Das "Prinzip Hoffnung" ist nicht mal so schlecht (wie sein Ruf). Aber gerade bei der GW bleibt es nicht dabei. Hier werden eigene Reflexionen angestoßen, Kontakte aufgebaut, Vernetzungsprozesse intensiviert, Pläne geschmiedet und eigenverantwortlich umgesetzt, Partnerschaften und Kooperationen etabliert, das eigene und gemeinsame Tun reflektiert, aus Erfolgen und Fehlern gelernt…. Alles andere als ein auf Hoffnung basierendes Delegationsverfahren.  
 
Damit ist die GW aber auch individuell besonders herausfordernd. „Ich muss hier selbst Initiative und Verantwortung übernehmen, um gesellschaftlich etwas zu bewegen!“ 
 
zu 5.3 Von belastenden Zweckabsichten befreien 
 
Im klassischen Beteiligungsjargon begeht die GW wohl so manche „Jugendsünde“ und stellt ihn damit in Frage. So ist z.B. die Frage wer wen beteiligt bei der Gemeinsinn-Werkstatt nicht eindimensional gestellte. Vernetzungsanliegen können von unterschiedlichen Seiten ausgehen und ob es eine 'Graswurzelbewegung' oder ein 'Top-Down-Prozess' ist… Beteiligung nach der Gemeinsinn-Werkstatt fördert sowohl als auch!

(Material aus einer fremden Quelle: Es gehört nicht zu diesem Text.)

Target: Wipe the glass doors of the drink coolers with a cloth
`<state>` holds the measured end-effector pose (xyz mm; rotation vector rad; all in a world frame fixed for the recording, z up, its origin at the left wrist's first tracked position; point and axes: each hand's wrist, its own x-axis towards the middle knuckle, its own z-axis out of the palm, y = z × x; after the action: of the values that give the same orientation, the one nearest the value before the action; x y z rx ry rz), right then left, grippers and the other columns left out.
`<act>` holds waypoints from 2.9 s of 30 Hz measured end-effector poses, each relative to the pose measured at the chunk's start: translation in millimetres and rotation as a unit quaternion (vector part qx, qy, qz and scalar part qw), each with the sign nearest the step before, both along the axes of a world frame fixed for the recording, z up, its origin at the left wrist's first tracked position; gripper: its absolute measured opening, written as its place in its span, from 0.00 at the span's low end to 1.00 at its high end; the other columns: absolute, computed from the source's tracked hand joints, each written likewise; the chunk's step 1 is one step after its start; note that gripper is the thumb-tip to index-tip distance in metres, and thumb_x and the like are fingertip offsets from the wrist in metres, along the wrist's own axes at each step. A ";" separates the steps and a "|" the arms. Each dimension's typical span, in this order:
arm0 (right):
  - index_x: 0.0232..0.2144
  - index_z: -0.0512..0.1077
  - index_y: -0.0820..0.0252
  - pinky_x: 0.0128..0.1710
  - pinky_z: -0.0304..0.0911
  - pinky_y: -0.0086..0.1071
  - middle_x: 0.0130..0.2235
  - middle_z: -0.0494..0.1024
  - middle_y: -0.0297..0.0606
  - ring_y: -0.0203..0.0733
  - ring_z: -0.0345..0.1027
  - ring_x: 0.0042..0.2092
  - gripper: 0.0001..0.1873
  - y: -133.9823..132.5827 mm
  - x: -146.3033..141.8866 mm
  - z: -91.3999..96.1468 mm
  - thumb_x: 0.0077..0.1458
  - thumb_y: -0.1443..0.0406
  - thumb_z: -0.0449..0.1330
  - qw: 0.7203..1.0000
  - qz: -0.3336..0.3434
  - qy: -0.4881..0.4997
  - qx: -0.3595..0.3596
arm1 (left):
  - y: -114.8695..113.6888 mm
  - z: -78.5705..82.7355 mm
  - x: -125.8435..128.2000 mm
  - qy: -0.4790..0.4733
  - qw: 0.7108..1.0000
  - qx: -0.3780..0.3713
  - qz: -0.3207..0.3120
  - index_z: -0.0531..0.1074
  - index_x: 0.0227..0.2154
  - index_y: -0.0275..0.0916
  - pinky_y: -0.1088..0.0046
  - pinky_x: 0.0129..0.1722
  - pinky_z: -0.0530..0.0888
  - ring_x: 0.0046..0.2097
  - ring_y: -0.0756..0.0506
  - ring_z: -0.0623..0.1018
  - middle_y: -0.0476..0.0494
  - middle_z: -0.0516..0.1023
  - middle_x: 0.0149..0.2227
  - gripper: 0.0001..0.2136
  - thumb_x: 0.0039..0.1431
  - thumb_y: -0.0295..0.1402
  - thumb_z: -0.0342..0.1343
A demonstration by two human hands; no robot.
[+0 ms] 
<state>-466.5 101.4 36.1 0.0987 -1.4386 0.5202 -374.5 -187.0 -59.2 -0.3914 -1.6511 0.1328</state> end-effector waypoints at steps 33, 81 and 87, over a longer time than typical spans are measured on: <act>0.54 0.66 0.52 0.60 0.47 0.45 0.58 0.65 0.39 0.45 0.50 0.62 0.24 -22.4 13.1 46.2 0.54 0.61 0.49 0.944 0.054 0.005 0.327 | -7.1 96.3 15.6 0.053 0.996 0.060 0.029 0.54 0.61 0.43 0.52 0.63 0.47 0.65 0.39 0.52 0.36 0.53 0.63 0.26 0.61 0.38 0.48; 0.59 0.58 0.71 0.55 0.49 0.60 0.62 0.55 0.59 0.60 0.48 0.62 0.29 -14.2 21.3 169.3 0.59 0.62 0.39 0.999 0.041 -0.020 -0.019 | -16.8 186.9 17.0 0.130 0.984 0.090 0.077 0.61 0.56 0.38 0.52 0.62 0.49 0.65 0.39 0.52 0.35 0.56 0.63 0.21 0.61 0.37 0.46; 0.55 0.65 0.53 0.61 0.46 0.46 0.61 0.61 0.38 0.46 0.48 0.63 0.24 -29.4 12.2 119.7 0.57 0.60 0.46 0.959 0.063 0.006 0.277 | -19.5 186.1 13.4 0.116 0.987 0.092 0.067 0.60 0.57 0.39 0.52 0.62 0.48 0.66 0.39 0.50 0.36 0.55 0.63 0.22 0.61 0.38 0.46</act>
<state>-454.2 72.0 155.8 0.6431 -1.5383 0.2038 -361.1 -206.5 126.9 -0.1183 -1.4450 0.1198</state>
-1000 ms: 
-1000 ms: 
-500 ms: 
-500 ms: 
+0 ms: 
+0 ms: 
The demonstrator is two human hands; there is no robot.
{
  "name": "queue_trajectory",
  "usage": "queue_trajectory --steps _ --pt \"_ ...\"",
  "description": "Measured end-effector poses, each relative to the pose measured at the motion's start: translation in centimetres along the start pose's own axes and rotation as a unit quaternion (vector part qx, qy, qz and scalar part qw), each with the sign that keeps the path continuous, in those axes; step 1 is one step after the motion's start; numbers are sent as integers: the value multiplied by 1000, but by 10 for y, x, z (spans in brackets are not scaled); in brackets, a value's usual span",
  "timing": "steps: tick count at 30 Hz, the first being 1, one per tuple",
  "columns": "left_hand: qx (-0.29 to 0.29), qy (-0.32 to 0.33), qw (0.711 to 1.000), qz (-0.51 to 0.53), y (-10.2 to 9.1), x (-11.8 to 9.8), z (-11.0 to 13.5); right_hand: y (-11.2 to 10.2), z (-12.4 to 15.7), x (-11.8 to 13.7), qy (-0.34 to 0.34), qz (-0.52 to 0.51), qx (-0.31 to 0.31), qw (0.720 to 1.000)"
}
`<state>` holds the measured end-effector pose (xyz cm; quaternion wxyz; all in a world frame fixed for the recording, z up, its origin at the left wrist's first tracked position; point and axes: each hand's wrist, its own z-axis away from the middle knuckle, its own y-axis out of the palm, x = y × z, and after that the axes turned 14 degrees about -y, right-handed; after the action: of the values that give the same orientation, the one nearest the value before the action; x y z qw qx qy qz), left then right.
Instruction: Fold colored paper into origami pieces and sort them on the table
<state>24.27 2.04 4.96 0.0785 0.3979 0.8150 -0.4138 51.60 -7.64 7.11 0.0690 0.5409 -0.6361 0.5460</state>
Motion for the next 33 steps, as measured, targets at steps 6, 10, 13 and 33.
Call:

Die Lösung komplexer Herausforderungen braucht das Zusammenwirken beider Energien. Für schwerwiegende Konflikte und Machtspielchen ist die GW sowieso nicht vorgesehen. 
 
Da sich GemeinSINN-Werkstatt explizit stärker am „Sinn“ als am „Zweck“ orientiert (vgl. Beteiligung übers Reden hinaus, 2005, S. 41ff) war der Satz mit den belastenden Zweckabsichten besonders missverständlich. Dennoch teile ich die Einschätzung, dass gerade die Beratung der Auftraggeber den Mehrwert solcher ‚zweckfreien Räume’ vermitteln muss. Schön, wenn hier aus wissenschaftlicher Reflexion Unterstützung kommt. 
 
zu 6. Resümée 
 
Nochmals herzlichen Dank für die Hinweise, Rückmeldungen und Schlussfolgerungen zum Projektverfahren Gemeinsinn-Werkstatt. Intensive theoretische Auseinandersetzungen sind ja auch bei der Entwicklung des Ansatzes auf der Tagesordnung gestanden und haben zum heutigen Stand geführt. Weitere kritische Fragen und Anmerkungen sind also sehr willkommen.